The terrorist organization YPG/PKK, which occupies more than 70% of Syria's oil fields, usurps Syrian oil worth $2.5 billion a year through domestic and international sales, according to sources in the field.
Currently, the Al-Omar, Izbe, Tanak and Conoco fields in Deir ez-Zor, northeastern Syria, and Suweidiyah and Rumeylan in the northeastern Hasakah province are among the largest oil and gas fields occupied by the terrorist YPG/PKK.
In 2011, the year Syria's civil war began, 386,000 barrels of oil were produced daily, with oil reserves concentrated in the country's northeast, according to data from its Petroleum and Natural Resources Ministry.
According to information obtained by Anadolu from sources responsible for drilling and shipments in the fields operated by the terrorist groups, the terrorist YPG/PKK extracts at least 150,000 barrels of oil daily in the regions it occupies.
Anadolu reporters captured footage of horse-drawn pumps operated by YPG/PKK terrorists in the Hasakah province and trucks carrying oil to northern Iraq through the Semalka border crossing.
The footage shows dozens of oil-laden trucks entering northern Iraq through the Semalka crossing and Al-Mahmudiyah crossing point.
YPG/PKK terrorists ship thousands of barrels of crude oil daily to northern Iraq due to technical infrastructure and logistical problems in oil production.
While some of the oil refined abroad is brought back to the regions occupied by the terrorist group, the rest is transported by tankers to northern Iraq and sold illegally here.
The terrorist organization sells the oil it delivers to northern Iraq at $30 a barrel.
Although the U.S. imposed so-called Caesar sanctions on Syria's Assad regime, the terrorist YPG/PKK sells most of its crude and processed oil to the regime.
The group sends some of the oil in tankers through the Euphrates River with smugglers it cooperates with, and the rest through the transit point in the Tabqa district of Raqqa, Syria.
The terrorist group carries out oil deliveries with trucks belonging to Husam Katirici, who was placed on a U.S. sanctions list in September 2018.
According to information from sources at the crossing point in Tabqa, vehicles belonging to Katirici's company transport an average of 200 oil tankers daily to Assad regime-held areas.
The terrorist YPG/PKK sells some 35,000 barrels of oil to the regime daily through Raqqa and Deir ez-Zor.
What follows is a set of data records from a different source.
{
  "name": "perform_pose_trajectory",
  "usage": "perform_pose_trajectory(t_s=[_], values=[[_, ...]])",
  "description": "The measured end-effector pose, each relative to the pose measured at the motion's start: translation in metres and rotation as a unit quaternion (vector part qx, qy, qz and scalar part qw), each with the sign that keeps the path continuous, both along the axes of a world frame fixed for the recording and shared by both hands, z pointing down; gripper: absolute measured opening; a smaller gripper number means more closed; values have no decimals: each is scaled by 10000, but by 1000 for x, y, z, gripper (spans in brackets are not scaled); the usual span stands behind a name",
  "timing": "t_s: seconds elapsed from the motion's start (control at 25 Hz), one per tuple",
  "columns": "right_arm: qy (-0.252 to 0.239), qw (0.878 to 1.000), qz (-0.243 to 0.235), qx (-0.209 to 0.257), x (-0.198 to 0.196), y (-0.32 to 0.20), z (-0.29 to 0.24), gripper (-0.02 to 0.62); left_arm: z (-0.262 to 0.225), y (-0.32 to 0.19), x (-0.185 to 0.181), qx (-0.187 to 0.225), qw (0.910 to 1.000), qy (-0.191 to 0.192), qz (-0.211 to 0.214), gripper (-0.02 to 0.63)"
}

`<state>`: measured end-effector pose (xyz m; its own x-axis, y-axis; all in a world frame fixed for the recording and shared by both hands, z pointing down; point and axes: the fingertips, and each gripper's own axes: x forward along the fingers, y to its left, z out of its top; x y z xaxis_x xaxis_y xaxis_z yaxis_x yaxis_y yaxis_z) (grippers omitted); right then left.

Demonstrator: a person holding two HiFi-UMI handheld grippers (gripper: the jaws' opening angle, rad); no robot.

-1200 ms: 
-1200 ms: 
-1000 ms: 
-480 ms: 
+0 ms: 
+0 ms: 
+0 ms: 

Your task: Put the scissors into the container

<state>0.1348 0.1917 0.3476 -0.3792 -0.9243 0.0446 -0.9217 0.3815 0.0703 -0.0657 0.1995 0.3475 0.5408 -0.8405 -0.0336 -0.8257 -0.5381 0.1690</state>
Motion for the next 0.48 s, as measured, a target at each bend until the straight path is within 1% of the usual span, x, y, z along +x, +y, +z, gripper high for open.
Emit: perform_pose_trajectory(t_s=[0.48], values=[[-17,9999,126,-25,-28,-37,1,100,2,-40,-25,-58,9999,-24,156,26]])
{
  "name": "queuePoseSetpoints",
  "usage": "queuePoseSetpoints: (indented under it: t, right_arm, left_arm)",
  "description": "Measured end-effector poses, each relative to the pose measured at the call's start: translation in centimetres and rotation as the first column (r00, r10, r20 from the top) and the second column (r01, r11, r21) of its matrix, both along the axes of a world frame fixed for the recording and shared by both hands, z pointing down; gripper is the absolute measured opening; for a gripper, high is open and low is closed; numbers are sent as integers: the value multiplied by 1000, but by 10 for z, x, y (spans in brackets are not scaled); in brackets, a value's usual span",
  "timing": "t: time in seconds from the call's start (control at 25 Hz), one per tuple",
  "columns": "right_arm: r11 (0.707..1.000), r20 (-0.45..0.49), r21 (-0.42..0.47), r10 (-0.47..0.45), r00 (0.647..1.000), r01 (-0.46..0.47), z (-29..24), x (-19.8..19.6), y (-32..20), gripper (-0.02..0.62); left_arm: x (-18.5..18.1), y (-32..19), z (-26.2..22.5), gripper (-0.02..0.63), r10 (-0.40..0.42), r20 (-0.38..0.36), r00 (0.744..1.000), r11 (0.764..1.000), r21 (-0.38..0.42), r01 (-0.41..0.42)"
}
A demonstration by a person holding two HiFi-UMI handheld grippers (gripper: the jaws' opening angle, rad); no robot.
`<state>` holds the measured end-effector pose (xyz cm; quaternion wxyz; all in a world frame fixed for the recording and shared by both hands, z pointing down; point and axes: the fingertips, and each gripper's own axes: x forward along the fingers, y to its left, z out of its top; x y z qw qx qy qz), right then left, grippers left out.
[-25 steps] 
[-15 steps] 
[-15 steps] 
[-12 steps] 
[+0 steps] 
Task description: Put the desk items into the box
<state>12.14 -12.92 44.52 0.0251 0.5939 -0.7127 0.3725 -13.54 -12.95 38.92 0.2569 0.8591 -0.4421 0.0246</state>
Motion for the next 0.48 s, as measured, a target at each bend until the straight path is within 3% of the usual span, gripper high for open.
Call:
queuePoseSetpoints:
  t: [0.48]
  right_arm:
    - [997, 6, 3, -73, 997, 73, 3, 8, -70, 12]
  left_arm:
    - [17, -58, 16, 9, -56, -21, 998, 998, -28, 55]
The terror group sells them to the regime at $70 per barrel.
Anadolu also obtained information on the amount of oil that the terrorist group traffics illegally and the prices seen this year.
The terrorist group earns $900,000 per day from 30,000 barrels of oil it sells to northern Iraq at $30 per barrel, or about $328.5 milllion annually.
It earns $2.45 million daily and more than $894 million annually from the 35,000 barrels of oil it smuggles to the regime region.
Thus, the terrorist YPG/PKK's annual income from the oil it sells to the Assad regime and northern Iraq exceeds $1.2 billion.
The remaining 85,000 barrels of unrefined oil per day are sold to dealers and smugglers in the region occupied by the terrorist group at an average of $42 per barrel. At $3.57 million per day, this translates into an annual income of $1.3 billion.
Thus, the terror group usurps $2.5 billion worth of Syrians' oil every year.
Considering that the terrorist YPG/PKK captured the region from the ISIS/Daesh terror group in late 2017 with support from the U.S.-which for years has resisted recognizing ample evidence provided by Türkiye that it is a terrorist group-it becomes clear that the terror group has put a much larger amount into its coffers in the six-and-a-half years since.
After going into the terrorist YPG/PKK's coffers, the funds must be used by the terror group on its separatist campaign in Syria, its efforts to form a terrorist belt along Türkiye's borders, and its endeavors to terrorize locals in northeastern Syria.
In its nearly 40-year terror campaign against Türkiye, the PKK-listed as a terrorist organization by Türkiye, the U.S., and the EU-has been responsible for the deaths of more than 40,000 people, including women, children, and infants. The YPG is the PKK's Syrian offshoot.